EURUSD dipped to one-week lows around 1.0870 earlier in the day and bounced quickly during the European hours. Despite the pair has positive the neutral territory, the recovery potential still looks limited, and the euro is yet to confirm a break above 1.09 on a daily closing basis.
In part, the recent bullish attempts are due to a mostly positive risk sentiment as investors shrugged off another escalation of trade tensions between the United States and China over Hong Kong. Instead, market participants focus on expectations of global economic recovery after the coronavirus pandemic.
According to the latest reports, Japan announced the nationwide lifting of the state of emergency, which added to the upbeat tone in the financial markets and curbed the safe-haven dollar demand. Euro bulls also cheered the news that the German government plans to support the medium-sized firms by up to 50,000 euros per month.

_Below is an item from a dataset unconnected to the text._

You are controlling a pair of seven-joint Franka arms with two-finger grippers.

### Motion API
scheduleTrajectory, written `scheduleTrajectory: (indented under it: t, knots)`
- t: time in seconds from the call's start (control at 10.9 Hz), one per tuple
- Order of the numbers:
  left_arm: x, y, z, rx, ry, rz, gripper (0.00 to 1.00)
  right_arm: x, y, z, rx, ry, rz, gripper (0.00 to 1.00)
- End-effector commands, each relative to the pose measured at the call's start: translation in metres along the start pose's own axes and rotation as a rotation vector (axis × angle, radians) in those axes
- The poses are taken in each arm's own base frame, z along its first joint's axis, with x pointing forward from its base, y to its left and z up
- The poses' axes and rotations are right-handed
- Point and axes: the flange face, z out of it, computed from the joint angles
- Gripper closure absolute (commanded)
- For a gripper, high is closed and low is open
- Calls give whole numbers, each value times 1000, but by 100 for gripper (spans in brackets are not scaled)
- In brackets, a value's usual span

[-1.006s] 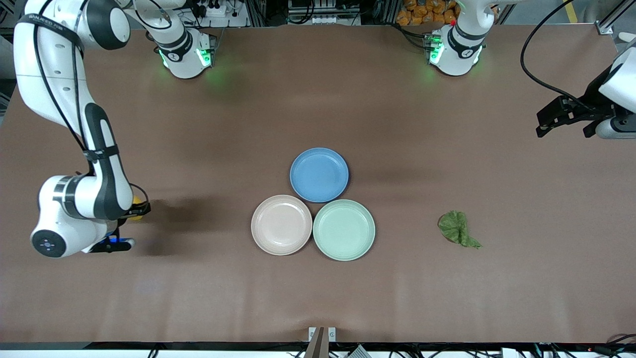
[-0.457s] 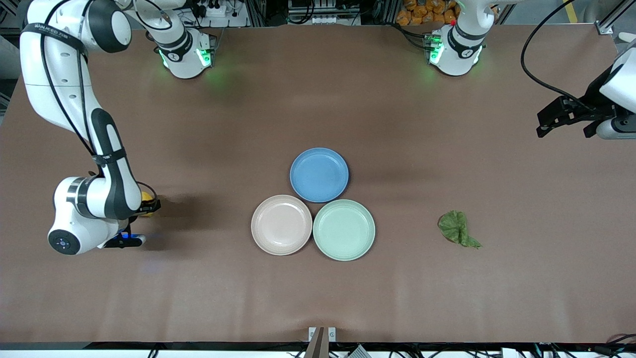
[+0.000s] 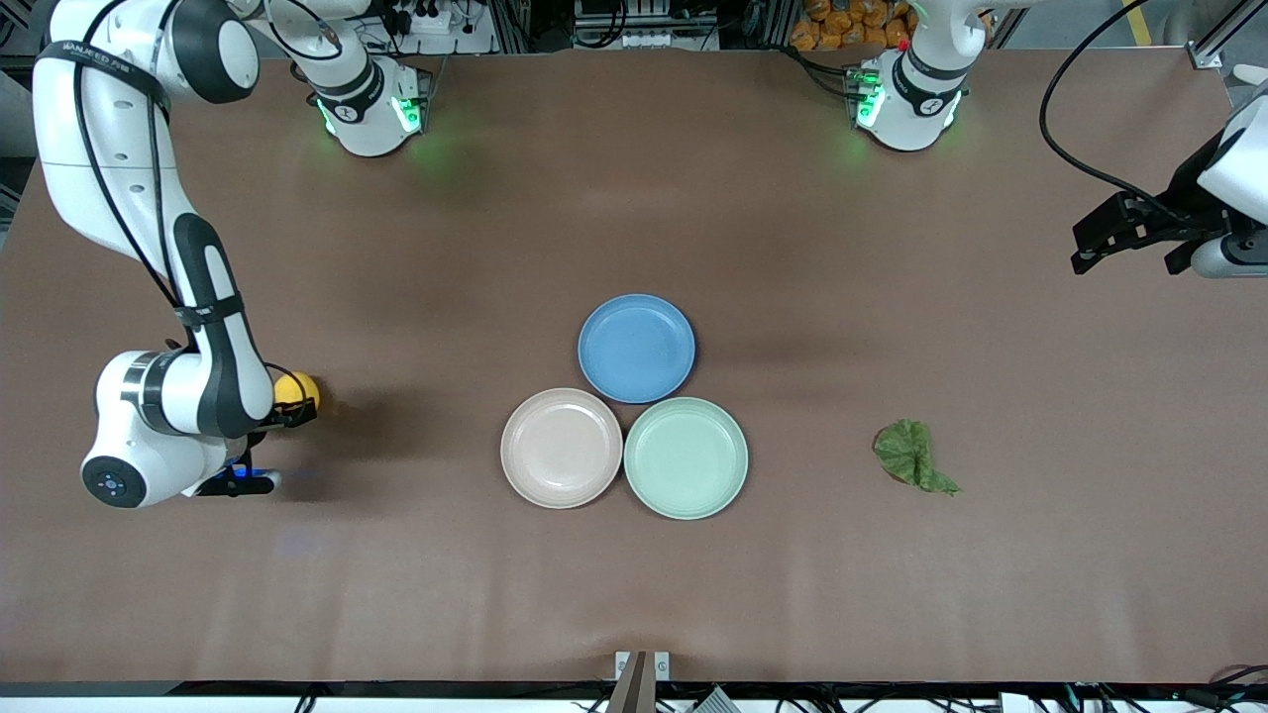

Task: Pick lemon and lettuce from plates
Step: 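Carry the lemon away from the plates and lower it to the table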

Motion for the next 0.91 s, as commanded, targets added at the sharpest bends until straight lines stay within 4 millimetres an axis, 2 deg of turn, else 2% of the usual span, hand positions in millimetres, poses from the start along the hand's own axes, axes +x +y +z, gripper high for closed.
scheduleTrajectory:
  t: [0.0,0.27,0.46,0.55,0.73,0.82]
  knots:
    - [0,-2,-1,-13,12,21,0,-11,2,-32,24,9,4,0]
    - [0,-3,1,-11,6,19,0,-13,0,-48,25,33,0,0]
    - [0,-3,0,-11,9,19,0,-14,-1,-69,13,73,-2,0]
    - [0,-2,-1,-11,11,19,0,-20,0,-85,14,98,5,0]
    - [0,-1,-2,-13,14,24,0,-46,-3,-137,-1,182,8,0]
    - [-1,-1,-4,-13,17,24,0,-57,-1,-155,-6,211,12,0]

On the data front, Germany May Ifo business climate index came in at 79.5 versus 78.5 expected, the current assessment index arrived at 78.9 versus 80.0 expected, while the expectations index recovered to 80.1 versus 75.0 expected. Despite the figures pointed to a rebound from historic lows registered in April, the overall picture remained gloomy amid the coronavirus pandemic. Still, the common currency managed to derive short-term support from the release.
In a wider picture, EURUSD remains vulnerable to further losses, and the inability to make a decisive break above the 1.09 handle confirms that the downside risks persist, at least in the short term. a daily close under this level could send the European currency below the 50-daily moving average. Still, should positive risk sentiment persist, the selling pressure surrounding the pair will be limited. On the upside, the prices need to overcome the 100-daily moving average around 1.0960 in order to proceed to a more sustainable and robust recovery. Once above this level, the pair will retarget the 100-DMA that arrives marginally above the 1.10 figure.